- _DATA RECORDS_:
* * * * * * * * *

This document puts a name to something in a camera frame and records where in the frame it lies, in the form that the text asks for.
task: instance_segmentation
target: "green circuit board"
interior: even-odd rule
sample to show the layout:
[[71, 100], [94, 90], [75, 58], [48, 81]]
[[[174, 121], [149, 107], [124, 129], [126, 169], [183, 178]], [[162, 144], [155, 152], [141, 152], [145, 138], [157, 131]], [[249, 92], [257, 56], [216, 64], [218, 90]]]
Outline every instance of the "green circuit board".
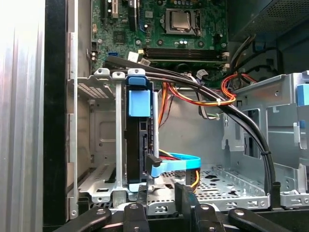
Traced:
[[[145, 47], [226, 50], [225, 0], [140, 0], [136, 31], [131, 31], [129, 26], [127, 1], [119, 0], [118, 18], [106, 15], [105, 19], [102, 20], [103, 1], [111, 2], [111, 0], [92, 0], [92, 49], [97, 52], [97, 58], [95, 62], [92, 62], [93, 71], [102, 67], [104, 60], [110, 53], [127, 59], [130, 51], [142, 54], [142, 49]], [[198, 36], [187, 33], [167, 34], [162, 22], [165, 19], [166, 12], [175, 9], [182, 13], [189, 12], [187, 15], [198, 12], [200, 21]], [[173, 25], [181, 24], [182, 15], [178, 15], [179, 22], [171, 21], [171, 23]], [[168, 68], [171, 63], [177, 62], [177, 59], [164, 60], [164, 57], [162, 57], [159, 60], [150, 61], [152, 65]], [[205, 63], [217, 64], [217, 62], [204, 61], [201, 64], [195, 62], [194, 65], [205, 67]]]

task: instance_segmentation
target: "cpu socket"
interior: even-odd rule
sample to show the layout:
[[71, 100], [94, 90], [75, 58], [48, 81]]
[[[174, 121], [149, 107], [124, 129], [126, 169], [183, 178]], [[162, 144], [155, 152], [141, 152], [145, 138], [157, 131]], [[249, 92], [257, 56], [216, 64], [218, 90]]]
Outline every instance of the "cpu socket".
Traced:
[[199, 11], [166, 9], [162, 16], [162, 27], [169, 35], [200, 35]]

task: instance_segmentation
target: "cable tie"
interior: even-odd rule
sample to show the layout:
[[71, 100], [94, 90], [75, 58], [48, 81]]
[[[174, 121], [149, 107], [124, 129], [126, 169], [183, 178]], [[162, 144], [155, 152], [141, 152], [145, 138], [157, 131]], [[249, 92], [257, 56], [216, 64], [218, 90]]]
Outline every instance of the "cable tie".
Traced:
[[271, 152], [270, 151], [261, 152], [261, 156], [267, 156], [267, 155], [271, 155]]
[[221, 105], [221, 99], [217, 98], [217, 102], [218, 102], [218, 106], [220, 106]]

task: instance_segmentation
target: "side panel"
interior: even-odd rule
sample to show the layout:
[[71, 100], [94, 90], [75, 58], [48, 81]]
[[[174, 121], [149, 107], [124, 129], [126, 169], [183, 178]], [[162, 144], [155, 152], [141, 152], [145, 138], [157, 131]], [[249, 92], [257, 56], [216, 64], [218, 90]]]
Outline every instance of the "side panel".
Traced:
[[0, 7], [3, 232], [42, 231], [44, 9], [42, 0], [5, 1]]

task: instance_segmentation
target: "pci slot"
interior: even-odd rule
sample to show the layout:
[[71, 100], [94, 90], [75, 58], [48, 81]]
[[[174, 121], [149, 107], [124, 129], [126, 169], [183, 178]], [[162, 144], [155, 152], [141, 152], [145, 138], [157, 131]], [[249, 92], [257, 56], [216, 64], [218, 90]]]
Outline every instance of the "pci slot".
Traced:
[[112, 0], [112, 17], [118, 18], [118, 0]]

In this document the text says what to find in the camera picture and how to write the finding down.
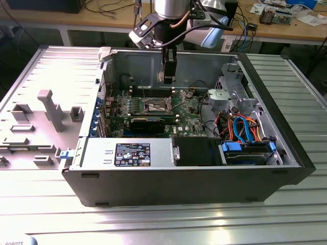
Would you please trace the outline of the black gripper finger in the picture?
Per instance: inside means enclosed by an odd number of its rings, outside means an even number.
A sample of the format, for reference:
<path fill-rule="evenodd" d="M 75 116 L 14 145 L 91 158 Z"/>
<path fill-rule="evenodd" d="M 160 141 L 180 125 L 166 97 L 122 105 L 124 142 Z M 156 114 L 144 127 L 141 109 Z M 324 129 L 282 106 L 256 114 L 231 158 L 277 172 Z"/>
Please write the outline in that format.
<path fill-rule="evenodd" d="M 164 64 L 164 83 L 172 84 L 176 81 L 175 72 L 177 67 L 177 61 L 166 61 Z"/>

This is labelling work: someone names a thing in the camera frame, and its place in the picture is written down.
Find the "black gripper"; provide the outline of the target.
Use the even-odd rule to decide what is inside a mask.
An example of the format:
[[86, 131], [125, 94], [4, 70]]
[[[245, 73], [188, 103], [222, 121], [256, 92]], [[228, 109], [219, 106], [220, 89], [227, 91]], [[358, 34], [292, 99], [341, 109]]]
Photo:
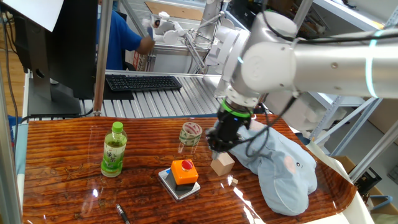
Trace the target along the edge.
[[215, 149], [228, 149], [236, 147], [244, 142], [237, 132], [241, 126], [249, 127], [251, 114], [245, 107], [240, 107], [237, 111], [231, 108], [220, 107], [218, 110], [218, 124], [216, 133], [214, 129], [206, 130], [206, 140], [212, 159], [217, 159], [219, 152]]

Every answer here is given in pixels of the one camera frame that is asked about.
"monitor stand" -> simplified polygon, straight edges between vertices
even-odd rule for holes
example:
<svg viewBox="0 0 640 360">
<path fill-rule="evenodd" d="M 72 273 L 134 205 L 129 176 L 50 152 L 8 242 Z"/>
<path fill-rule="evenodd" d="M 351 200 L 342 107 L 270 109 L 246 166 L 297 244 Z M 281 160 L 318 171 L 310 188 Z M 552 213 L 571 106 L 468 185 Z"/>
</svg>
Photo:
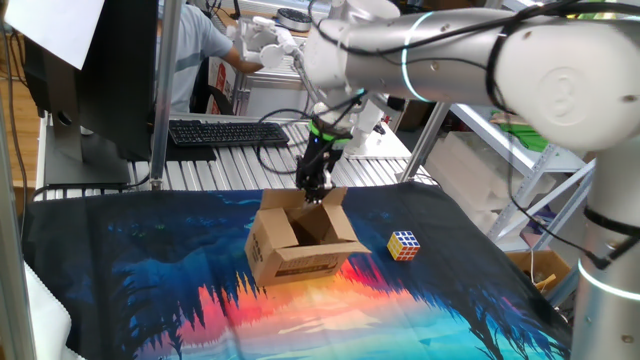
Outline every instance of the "monitor stand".
<svg viewBox="0 0 640 360">
<path fill-rule="evenodd" d="M 97 134 L 80 134 L 76 71 L 44 50 L 53 126 L 47 126 L 46 185 L 127 184 L 131 180 L 127 161 L 116 145 Z"/>
<path fill-rule="evenodd" d="M 127 184 L 129 166 L 118 154 L 116 145 L 97 134 L 81 136 L 82 160 L 61 151 L 53 127 L 47 126 L 45 174 L 46 185 Z"/>
</svg>

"person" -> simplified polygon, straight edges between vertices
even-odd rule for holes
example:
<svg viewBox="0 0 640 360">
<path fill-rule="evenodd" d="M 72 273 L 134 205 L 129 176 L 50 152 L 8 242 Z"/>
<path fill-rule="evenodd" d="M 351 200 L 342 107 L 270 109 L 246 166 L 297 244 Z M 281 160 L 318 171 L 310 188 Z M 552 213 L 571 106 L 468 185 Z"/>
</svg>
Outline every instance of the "person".
<svg viewBox="0 0 640 360">
<path fill-rule="evenodd" d="M 171 112 L 189 112 L 189 102 L 200 64 L 207 57 L 220 57 L 236 70 L 251 74 L 261 64 L 244 61 L 231 39 L 220 33 L 202 11 L 184 3 L 180 13 L 180 29 L 176 49 L 176 72 L 171 93 Z M 158 3 L 158 51 L 164 18 L 164 0 Z"/>
</svg>

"white paper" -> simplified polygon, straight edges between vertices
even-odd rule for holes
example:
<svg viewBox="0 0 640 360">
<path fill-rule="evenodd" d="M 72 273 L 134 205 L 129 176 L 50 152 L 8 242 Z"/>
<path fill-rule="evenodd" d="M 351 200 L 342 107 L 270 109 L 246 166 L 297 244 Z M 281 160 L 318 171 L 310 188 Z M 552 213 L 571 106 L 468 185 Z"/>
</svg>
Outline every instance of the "white paper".
<svg viewBox="0 0 640 360">
<path fill-rule="evenodd" d="M 5 21 L 82 69 L 104 0 L 10 0 Z"/>
<path fill-rule="evenodd" d="M 33 270 L 24 263 L 29 293 L 31 328 L 38 360 L 83 360 L 65 344 L 71 317 Z"/>
</svg>

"blue shirt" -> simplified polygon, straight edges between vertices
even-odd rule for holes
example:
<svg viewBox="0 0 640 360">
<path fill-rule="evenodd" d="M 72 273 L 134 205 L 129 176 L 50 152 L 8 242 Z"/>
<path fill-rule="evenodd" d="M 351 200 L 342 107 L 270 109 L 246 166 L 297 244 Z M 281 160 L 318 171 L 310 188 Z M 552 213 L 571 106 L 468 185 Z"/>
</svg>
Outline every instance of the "blue shirt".
<svg viewBox="0 0 640 360">
<path fill-rule="evenodd" d="M 182 6 L 171 112 L 189 112 L 189 100 L 200 64 L 206 57 L 226 56 L 232 46 L 231 39 L 220 33 L 200 9 L 191 5 Z"/>
</svg>

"computer monitor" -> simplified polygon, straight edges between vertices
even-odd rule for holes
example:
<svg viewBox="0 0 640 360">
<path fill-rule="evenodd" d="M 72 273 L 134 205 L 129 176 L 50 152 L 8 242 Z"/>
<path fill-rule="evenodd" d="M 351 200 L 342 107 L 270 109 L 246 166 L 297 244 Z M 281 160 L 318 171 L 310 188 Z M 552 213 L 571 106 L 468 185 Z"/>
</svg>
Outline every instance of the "computer monitor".
<svg viewBox="0 0 640 360">
<path fill-rule="evenodd" d="M 127 160 L 149 160 L 157 11 L 157 1 L 105 1 L 82 70 L 25 39 L 29 90 L 53 118 L 47 185 L 125 184 Z"/>
</svg>

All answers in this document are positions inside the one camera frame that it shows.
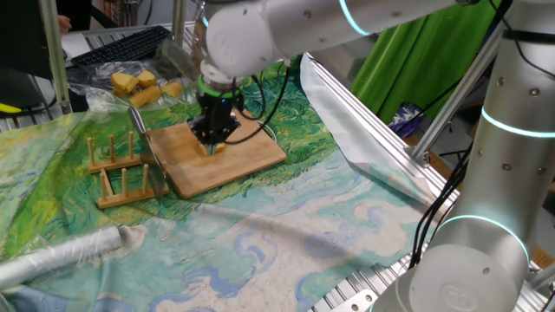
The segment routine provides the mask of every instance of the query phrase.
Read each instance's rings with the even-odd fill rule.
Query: yellow object
[[[183,85],[179,81],[170,81],[160,90],[172,97],[178,97],[180,96],[181,92],[183,92]]]
[[[133,75],[123,74],[123,73],[113,73],[110,77],[110,81],[114,88],[123,90],[126,94],[131,94],[133,89],[139,83],[139,79]]]
[[[125,92],[124,90],[114,87],[114,91],[112,92],[114,95],[121,95],[121,96],[129,96],[137,93],[136,88],[132,88],[130,93]]]
[[[145,70],[142,73],[140,73],[140,75],[138,75],[137,78],[139,79],[139,86],[143,88],[148,88],[148,87],[157,85],[156,77],[154,77],[154,74],[149,72],[148,70]]]
[[[152,86],[140,91],[137,95],[131,98],[131,103],[137,107],[141,108],[145,104],[150,104],[156,102],[162,96],[162,92],[158,87]]]
[[[17,107],[11,107],[10,105],[0,103],[0,112],[8,113],[8,114],[15,114],[21,113],[21,109]]]
[[[209,156],[208,152],[206,151],[206,147],[203,144],[201,144],[200,142],[199,142],[199,144],[200,144],[200,147],[201,147],[200,149],[205,153],[205,156]],[[214,155],[223,151],[223,150],[225,150],[225,143],[219,143],[216,146],[216,152],[214,153]]]

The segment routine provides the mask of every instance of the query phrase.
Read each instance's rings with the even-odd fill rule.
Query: knife handle
[[[139,136],[142,137],[147,134],[147,128],[145,127],[145,123],[142,121],[137,108],[130,107],[127,109],[127,113],[129,114],[129,117],[131,117],[131,122],[133,122],[133,126],[137,129]]]

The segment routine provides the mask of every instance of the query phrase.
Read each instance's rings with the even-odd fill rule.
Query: silver foil
[[[0,289],[31,281],[41,274],[70,264],[87,261],[102,253],[120,248],[121,245],[121,235],[115,226],[69,237],[48,247],[0,263]]]

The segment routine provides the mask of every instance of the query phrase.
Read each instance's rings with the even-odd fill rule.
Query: metal pole
[[[173,38],[180,47],[183,46],[186,20],[185,0],[173,0]]]
[[[50,70],[54,80],[55,97],[62,113],[73,113],[69,103],[68,78],[63,60],[62,37],[58,24],[58,10],[55,0],[40,0],[44,33],[49,46]]]
[[[459,86],[457,86],[447,103],[443,106],[443,109],[437,117],[435,117],[430,128],[426,131],[426,133],[424,133],[424,136],[418,145],[407,147],[406,151],[408,155],[410,155],[410,157],[421,166],[429,166],[428,151],[440,136],[441,131],[443,131],[445,126],[453,118],[459,105],[464,101],[464,99],[467,98],[471,88],[479,80],[489,63],[497,55],[503,31],[505,31],[505,25],[503,25],[503,23],[499,23],[468,69],[465,76],[460,81]]]

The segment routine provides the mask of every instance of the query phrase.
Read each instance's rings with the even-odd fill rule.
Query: wooden cutting board
[[[228,139],[240,140],[259,128],[236,112],[241,127]],[[212,156],[206,156],[187,123],[152,131],[150,140],[160,162],[182,198],[209,191],[248,174],[285,160],[287,155],[272,138],[261,131],[239,145],[227,145]]]

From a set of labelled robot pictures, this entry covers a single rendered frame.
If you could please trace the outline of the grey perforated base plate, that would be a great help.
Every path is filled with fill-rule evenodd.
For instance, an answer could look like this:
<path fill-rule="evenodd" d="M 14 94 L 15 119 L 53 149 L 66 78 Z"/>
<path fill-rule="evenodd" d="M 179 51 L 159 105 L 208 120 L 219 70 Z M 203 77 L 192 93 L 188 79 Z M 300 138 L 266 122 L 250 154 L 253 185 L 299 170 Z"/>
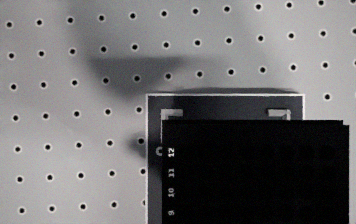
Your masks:
<path fill-rule="evenodd" d="M 0 0 L 0 224 L 145 224 L 146 94 L 305 94 L 356 224 L 356 0 Z"/>

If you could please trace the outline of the black well plate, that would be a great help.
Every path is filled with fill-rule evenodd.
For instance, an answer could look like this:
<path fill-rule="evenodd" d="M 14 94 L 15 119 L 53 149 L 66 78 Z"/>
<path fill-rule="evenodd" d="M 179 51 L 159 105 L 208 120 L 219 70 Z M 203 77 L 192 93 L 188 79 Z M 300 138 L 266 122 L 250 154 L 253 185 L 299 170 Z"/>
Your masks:
<path fill-rule="evenodd" d="M 343 120 L 162 120 L 162 224 L 349 224 Z"/>

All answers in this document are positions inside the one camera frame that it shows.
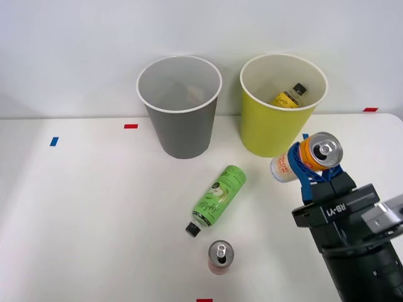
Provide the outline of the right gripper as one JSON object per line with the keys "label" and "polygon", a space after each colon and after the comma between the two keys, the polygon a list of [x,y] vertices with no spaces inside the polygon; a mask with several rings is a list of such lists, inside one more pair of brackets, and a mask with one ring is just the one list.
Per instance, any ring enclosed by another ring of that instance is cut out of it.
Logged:
{"label": "right gripper", "polygon": [[[355,189],[356,183],[340,165],[319,175],[302,162],[299,146],[297,142],[289,149],[289,164],[301,184],[305,204],[292,211],[296,225],[310,230],[319,252],[387,250],[388,242],[379,243],[381,236],[361,217],[380,201],[373,185]],[[331,199],[334,194],[341,197]]]}

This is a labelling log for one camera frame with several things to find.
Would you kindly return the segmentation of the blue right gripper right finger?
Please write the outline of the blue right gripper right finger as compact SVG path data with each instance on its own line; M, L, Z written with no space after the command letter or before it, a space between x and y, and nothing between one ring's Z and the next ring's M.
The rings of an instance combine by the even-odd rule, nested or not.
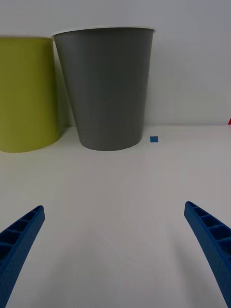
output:
M189 201L185 204L184 216L203 250L227 307L231 307L231 229Z

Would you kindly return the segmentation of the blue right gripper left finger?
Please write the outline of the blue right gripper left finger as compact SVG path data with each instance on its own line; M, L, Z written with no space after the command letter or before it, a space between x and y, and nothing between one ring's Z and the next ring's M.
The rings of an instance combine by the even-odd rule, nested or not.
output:
M33 242L45 221L37 206L0 233L0 307L6 307Z

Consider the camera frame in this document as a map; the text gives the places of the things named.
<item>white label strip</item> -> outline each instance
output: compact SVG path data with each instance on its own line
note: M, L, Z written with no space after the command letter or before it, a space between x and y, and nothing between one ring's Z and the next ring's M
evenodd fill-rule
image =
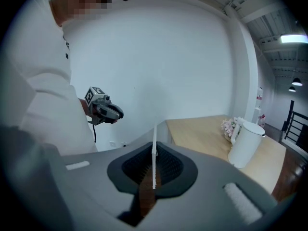
M83 162L76 163L76 164L66 165L66 168L67 168L67 170L73 170L73 169L85 167L85 166L88 166L88 165L90 165L90 163L88 161L83 161Z

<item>white textured pad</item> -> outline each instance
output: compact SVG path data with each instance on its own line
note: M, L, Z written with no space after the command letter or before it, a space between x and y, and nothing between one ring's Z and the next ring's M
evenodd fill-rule
M85 167L85 166L88 166L88 165L90 165L90 163L88 161L83 161L83 162L76 163L76 164L66 165L66 168L67 168L67 170L73 170L73 169Z
M226 184L224 190L246 224L251 224L262 217L260 210L234 183Z

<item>white wall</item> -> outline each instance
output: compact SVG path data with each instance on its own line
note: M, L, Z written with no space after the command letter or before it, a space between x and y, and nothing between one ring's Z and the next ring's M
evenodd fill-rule
M233 90L235 96L232 116L240 116L247 121L252 121L258 88L255 48L248 28L240 21L236 11L230 6L227 6L225 10L231 18L228 22L228 28L235 61L235 86Z
M156 141L172 143L172 136L168 129L166 121L161 122L156 126ZM153 141L154 128L142 134L139 138L132 141L130 144L142 144Z
M96 127L98 149L130 143L165 119L229 115L233 66L225 21L175 1L123 5L64 32L77 95L100 87L124 111L116 124Z
M265 114L267 121L270 119L275 97L275 75L265 57L260 55L257 51L256 54L258 64L258 87L263 89L261 115Z
M290 103L291 100L294 100L294 108L295 112L298 112L302 115L308 116L308 87L307 85L303 85L302 87L294 86L296 92L290 92L289 87L292 84L285 84L279 83L276 84L276 96L274 99L271 115L269 120L267 121L268 124L272 125L273 127L281 130L284 121L287 120ZM296 118L297 121L304 122L303 119Z

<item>white kettle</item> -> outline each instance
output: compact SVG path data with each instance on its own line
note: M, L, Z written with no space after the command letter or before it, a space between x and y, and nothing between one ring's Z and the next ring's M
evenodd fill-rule
M264 137L265 131L262 127L239 117L231 136L233 147L228 154L229 162L237 168L245 167Z

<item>white bottle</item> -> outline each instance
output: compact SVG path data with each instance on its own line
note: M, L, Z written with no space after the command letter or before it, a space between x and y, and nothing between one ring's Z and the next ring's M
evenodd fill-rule
M260 88L258 88L258 91L257 91L256 108L260 108L261 107L262 96L263 96L263 89L260 87Z

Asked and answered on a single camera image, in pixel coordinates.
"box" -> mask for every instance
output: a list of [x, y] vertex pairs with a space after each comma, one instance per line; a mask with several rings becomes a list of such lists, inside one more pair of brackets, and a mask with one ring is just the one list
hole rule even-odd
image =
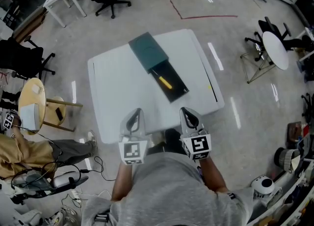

* * * * * * * * *

- _TASK STATEMENT_:
Each line from the one with "Asked and answered" to the end of the material needs to be output word for word, with no picture included.

- _YOUR SOLUTION_:
Asked and answered on a single camera image, in pixel coordinates.
"box" -> mask for every instance
output: a list of [x, y] vertex pairs with a space after each comma, one instance per line; a mask with several rings becomes a list of such lists, inside one more pair of brackets, and a mask with one ring is just the one list
hole rule even-odd
image =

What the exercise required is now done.